Many on the right think the younger Mr. Bush has learned from what they view as his father's mistakes. Bush One alienated conservatives by breaking his "no new taxes" pledge, while attempting to mollify liberal interest groups.
By contrast, the son has fought hard for his promised $1 trillion-plus tax cut, reversed decisions by his Environmental Protection Agency director, and nixed both the Kyoto global-warming treaty and the pre-emptive grading of prospective federal judicial appointees by the liberal American Bar Association.
Hoover Institution fellow Martin Anderson sees more at play than simply placating conservatives and not repeating the mistakes of Bush One.
"Bush Two is more conservative, but not by calculation," said Mr. Anderson, a Reagan White House economic and domestic policy adviser. "It's more instinctive. The son is a Texan, not a northeasterner. He loves his father but differs with him on policy."
Even deeper values may explain the difference.
"He is more intensely religious as an individual than the first President Bush," said Mr. Abrams. "His faith-based initiative is not going to disappear."
Intellectuals on the right claim to see in the new president the ideological genuineness born not of a movement conservative but of an honest aspirant.
"In Texas, we say there are three kinds of conservatives," said Merrill Matthews, a visiting scholar at the Institute for Policy Innovation in Dallas. "Bush the father was conservative because that's what he thought he was supposed to be. Bush the son is conservative because it's what he wants to be. That's different from a Bill Buckley or a Robert Novak, who are conservative because they can't be anything else."
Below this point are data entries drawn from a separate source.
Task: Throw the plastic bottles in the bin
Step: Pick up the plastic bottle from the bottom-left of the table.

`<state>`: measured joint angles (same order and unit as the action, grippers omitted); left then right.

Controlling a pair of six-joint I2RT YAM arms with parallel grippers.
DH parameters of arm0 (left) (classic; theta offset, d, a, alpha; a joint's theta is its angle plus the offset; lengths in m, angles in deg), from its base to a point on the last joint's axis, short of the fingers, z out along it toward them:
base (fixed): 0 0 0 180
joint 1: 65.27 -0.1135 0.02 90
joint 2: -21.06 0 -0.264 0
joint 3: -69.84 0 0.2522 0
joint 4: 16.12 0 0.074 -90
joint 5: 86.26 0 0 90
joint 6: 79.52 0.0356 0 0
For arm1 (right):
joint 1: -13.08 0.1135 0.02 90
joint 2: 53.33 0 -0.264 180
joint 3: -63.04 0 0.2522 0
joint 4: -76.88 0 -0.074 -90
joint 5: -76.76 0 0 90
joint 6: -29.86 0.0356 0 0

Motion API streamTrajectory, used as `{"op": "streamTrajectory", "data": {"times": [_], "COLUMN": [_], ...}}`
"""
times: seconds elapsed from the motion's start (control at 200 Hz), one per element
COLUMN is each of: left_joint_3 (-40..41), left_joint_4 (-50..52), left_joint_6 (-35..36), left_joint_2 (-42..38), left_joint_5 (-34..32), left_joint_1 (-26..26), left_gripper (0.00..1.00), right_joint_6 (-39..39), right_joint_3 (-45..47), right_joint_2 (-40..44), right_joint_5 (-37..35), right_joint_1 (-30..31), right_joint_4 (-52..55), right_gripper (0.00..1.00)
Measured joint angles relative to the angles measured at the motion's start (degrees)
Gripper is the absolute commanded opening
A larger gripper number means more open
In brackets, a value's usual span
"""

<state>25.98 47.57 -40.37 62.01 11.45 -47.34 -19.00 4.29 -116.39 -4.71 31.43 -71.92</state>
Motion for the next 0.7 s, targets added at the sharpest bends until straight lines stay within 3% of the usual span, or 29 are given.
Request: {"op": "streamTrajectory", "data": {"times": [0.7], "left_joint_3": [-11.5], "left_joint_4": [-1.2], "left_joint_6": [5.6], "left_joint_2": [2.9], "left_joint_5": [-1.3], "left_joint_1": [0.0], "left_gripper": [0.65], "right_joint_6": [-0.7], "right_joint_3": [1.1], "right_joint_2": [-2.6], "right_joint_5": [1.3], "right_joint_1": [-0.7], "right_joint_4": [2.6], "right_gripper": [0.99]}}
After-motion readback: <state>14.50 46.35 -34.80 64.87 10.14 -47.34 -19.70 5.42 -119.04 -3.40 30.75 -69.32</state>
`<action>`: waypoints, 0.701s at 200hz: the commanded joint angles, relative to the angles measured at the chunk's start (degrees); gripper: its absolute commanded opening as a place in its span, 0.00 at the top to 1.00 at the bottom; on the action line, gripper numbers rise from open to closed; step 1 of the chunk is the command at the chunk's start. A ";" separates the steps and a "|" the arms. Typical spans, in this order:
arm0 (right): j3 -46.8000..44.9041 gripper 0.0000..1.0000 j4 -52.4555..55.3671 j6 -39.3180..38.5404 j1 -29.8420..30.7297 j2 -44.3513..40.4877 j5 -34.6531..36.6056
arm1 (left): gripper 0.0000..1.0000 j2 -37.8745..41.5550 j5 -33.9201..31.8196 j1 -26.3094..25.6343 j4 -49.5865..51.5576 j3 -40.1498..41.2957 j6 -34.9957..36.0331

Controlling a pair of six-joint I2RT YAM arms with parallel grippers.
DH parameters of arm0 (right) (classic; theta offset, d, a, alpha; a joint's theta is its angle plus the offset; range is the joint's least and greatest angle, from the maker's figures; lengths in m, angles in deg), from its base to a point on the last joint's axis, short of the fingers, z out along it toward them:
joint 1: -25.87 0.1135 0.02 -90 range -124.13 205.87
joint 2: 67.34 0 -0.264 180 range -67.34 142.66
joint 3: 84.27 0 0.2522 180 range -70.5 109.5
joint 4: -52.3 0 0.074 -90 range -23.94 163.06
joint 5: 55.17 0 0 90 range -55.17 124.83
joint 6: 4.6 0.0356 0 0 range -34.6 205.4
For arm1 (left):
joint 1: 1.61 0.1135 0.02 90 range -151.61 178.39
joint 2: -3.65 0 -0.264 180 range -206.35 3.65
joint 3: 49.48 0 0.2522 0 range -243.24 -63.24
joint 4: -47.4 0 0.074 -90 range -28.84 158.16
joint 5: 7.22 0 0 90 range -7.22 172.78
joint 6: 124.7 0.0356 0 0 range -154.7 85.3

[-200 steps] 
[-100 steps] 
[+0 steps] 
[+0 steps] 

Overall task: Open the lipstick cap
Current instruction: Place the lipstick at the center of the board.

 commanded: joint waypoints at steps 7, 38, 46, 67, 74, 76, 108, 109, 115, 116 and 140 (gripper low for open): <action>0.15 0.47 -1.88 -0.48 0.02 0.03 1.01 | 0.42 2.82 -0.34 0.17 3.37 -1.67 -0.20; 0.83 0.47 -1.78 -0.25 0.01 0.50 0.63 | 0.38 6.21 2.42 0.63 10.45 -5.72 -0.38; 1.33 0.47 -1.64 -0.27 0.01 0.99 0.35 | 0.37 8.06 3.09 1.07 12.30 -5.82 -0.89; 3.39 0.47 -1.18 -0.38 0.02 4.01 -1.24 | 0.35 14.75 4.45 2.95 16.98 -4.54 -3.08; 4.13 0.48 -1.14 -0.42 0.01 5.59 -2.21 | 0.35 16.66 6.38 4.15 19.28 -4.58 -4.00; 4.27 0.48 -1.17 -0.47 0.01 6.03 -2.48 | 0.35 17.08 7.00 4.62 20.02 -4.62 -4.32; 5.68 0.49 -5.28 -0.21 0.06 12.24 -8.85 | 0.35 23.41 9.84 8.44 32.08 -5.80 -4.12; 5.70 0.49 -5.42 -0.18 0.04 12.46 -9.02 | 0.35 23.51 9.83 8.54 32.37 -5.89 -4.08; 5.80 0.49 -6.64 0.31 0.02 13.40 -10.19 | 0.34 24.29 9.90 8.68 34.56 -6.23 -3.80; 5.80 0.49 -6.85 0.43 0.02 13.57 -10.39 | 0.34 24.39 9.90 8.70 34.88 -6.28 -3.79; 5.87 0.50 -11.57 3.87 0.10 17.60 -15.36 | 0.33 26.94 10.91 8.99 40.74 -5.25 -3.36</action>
Conservatives aside, the elder Mr. Bush remains a man beloved by his party and with experience and knowledge to spare. Yet, conservatives rate the son more favorably even on foreign policy, which was the father's strong suit but also what most irritated many conservatives.
"Bush One had a soft spot for communist China, probably based on his experience as ambassador there," said Mr. Josi, the American Conservative Union executive director. "Clinton treated Beijing as a friend. But Bush Two made it clear early on that the People's Republic is not going to set U.S. policy toward [Taiwan]."
China aside, few things drive "America-first" conservatives up the wall as much as the United Nations.
"Bush senior actively trusted the United Nations as no other administration," said Angelo Codevilla, professor of international relations at Boston College. "He dreamt of having Gorbachev as a partner in a kind of global [hegemony] in a way not entirely different from Roosevelt's dream of having [hegemony] of the world with Stalin, both of which were to last indefinitely."
"I am unaccustomed to praising people in power, and the last thing I want anyone to think is that I am toadying to the younger Bush," said Mr. Codevilla. "But his foreign policy is more traditionally American and Washingtonian than anything I've seen since before Wilson."
But Stephen Blank, professor of national security studies at the U.S. Army War College's Strategic Studies Institute, thinks it is a bit early to conclude that the new president is less globalist than his father.
"I can't say yet, given that in the Macedonia conflict, Bush has given only political and certain kinds of intelligence support" to the Macedonian government in its fight against the Albanian rebels, Mr. Blank said. "But there's no crisis like the Gulf War or Bosnia."